Sarebbe stata uccisa, fatta a pezzi e gettata in diversi cassonetti dell'immondizia. Il caso Marta Calvo - la 25enne di Valencia scomparsa circa un mese fa - sta sconvolgendo la Spagna. Nelle scorse ore, è stato fermato il presunto assassino: Jorge Ignacio Palma, 38enne di origine colombiana. L'uomo, al momento detenuto, avrebbe confessato. Ciononostante, la polizia iberica sta continuando ad indagare: il corpo della giovane, infatti, non è ancora stato trovato.

La scomparsa di Marta

Marta Calvo è scomparsa nel novembre scorso da Manuel, comune della provincia di Valencia (città della costa sud-orientale della Spagna).
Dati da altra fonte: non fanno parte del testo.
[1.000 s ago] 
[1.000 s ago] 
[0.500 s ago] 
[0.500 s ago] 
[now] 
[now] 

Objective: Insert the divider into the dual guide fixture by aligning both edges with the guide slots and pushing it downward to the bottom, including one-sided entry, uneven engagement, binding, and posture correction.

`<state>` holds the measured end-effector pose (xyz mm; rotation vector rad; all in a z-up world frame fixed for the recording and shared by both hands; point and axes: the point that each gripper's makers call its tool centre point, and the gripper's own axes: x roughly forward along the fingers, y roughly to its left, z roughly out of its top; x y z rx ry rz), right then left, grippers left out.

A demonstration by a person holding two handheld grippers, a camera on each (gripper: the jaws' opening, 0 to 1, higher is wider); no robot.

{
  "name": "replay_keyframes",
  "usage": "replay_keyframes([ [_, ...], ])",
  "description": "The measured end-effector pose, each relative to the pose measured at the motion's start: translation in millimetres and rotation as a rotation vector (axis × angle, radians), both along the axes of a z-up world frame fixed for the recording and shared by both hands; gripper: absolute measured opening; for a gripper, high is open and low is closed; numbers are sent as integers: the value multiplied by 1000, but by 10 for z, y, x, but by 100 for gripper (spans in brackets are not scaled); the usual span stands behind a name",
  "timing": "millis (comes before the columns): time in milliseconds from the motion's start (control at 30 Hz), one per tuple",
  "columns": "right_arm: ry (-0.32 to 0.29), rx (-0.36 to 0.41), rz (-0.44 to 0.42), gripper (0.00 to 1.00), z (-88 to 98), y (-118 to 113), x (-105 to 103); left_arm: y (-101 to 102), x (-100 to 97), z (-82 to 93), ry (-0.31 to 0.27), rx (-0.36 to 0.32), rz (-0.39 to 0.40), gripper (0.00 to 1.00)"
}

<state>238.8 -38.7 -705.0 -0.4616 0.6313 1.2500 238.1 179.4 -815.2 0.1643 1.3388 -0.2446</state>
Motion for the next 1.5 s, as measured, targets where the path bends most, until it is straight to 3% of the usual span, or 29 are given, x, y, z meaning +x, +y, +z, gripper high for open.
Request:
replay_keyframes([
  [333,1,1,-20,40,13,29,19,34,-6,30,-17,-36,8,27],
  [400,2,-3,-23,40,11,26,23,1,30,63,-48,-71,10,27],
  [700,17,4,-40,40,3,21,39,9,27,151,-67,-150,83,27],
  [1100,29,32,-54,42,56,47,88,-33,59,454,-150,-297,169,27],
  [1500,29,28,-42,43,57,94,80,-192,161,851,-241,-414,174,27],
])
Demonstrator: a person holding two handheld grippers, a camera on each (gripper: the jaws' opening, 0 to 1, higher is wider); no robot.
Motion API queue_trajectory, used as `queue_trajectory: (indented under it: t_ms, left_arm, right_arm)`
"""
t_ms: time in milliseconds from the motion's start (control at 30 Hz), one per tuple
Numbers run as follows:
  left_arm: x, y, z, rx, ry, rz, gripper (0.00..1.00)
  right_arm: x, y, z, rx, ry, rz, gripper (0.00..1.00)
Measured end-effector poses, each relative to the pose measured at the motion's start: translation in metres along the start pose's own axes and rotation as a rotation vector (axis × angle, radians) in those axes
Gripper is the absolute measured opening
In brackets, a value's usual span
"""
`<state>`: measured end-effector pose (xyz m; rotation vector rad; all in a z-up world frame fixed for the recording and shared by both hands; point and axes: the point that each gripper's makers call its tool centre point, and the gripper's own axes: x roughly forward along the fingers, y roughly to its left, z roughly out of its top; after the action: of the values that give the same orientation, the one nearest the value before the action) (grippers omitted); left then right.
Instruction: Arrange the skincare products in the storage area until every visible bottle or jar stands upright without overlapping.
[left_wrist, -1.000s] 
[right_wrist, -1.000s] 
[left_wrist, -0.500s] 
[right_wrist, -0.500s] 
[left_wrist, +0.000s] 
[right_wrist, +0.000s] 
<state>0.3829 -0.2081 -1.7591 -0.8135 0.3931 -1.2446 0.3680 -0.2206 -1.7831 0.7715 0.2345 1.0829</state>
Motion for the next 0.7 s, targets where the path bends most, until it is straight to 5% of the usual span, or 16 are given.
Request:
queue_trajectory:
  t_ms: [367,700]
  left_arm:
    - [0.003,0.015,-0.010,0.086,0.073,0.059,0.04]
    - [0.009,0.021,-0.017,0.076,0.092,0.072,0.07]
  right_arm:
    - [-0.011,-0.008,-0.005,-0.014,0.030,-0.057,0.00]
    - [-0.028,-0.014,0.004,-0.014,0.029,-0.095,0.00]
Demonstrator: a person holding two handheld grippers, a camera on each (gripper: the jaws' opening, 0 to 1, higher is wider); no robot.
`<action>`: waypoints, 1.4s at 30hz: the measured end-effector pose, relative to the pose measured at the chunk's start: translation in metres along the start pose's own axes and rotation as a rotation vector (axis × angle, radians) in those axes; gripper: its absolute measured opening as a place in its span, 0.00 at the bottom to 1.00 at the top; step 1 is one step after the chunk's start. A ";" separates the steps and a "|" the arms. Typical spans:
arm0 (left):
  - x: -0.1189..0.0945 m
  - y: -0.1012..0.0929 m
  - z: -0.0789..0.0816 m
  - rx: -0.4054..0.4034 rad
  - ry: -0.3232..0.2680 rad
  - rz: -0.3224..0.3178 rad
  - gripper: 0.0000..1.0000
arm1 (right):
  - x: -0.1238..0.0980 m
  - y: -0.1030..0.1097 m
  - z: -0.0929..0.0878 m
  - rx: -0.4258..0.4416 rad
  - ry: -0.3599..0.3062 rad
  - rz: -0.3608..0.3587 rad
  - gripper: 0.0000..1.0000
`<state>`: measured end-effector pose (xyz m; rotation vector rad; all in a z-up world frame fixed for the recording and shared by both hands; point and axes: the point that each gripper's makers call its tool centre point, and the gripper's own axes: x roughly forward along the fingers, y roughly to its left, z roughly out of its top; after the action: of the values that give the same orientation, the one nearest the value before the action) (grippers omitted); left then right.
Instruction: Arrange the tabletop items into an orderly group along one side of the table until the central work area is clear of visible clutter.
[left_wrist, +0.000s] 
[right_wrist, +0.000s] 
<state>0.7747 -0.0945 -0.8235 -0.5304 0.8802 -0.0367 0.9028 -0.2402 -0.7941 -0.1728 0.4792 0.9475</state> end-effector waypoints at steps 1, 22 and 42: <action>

Secondo quanto ricostruito, la venticinquenne, la sera del 6 novembre è uscita di casa per incontrare un uomo con cui aveva appuntamento. Intorno alle 5.55 del mattino seguente, sulla soglia dell'abitazione di costui, la ragazza ha inviato un ultimo messaggio WhatsApp alla madre. Poi è sparita nel nulla. I genitori, pur non riuscendo più a contattarla, hanno sporto ufficiale denuncia di scomparsa solo due giorni più tardi. Le ricerche sono state immediatamente avviate, ma presto gli uomini della Guardia Civil hanno iniziato a supporre che non si trattava di un semplice allontanamento ed hanno dunque ipotizzato il peggio.

Il presunto colpevole

Dopo circa un mese di indagini, la polizia ha fermato ed arrestato Jorge Ignacio Palma, già noto alle forze dell'ordine per traffico di sostanze stupefacenti (in particolar modo cocaina). L'uomo, qualche settimana fa, era già stato ascoltato agli inquirenti (arrivati a lui grazie ai servizi di geolocalizzazione), ma in quell'occasione aveva negato di conoscere Marta Calvo. Qualche giorno fa, però, Palma si sarebbe presentato spontaneamente in commissariato ed avrebbe confessato di aver rapito ed ucciso la venticinquenne.

Il 38enne, in un secondo interrogatorio svoltosi alla presenza del suo avvocato, avrebbe però ritrattato in parte la versione precedentemente fornita. L'uomo, davanti agli investigatori, ha sostenuto che Marta è deceduta per cause accidentali dopo una 'fiesta blanca', ossia una notte brava a base di sesso e cocaina. Poi, ha spiegato che, per non destare sospetti e per non essere collegato alla sua morte, ha fatto a pezzi il corpo della giovane e lo ha gettato in diversi cassonetti del quartiere.

Al momento, il corpo di Marta Calvo non è stato ancora trovato. Le autorità locali non escludono che tra le tonnellate di rifiuti da smaltire presenti nell'impianto di Guadassuar (il più vicino all'abitazione di Jorge Ignacio Palma) possano trovarsi resti della giovane e, per questo fugare ogni dubbio, hanno deciso di interrompere l'attività di smaltimento ed effettuare una serie di accertamenti ed esami.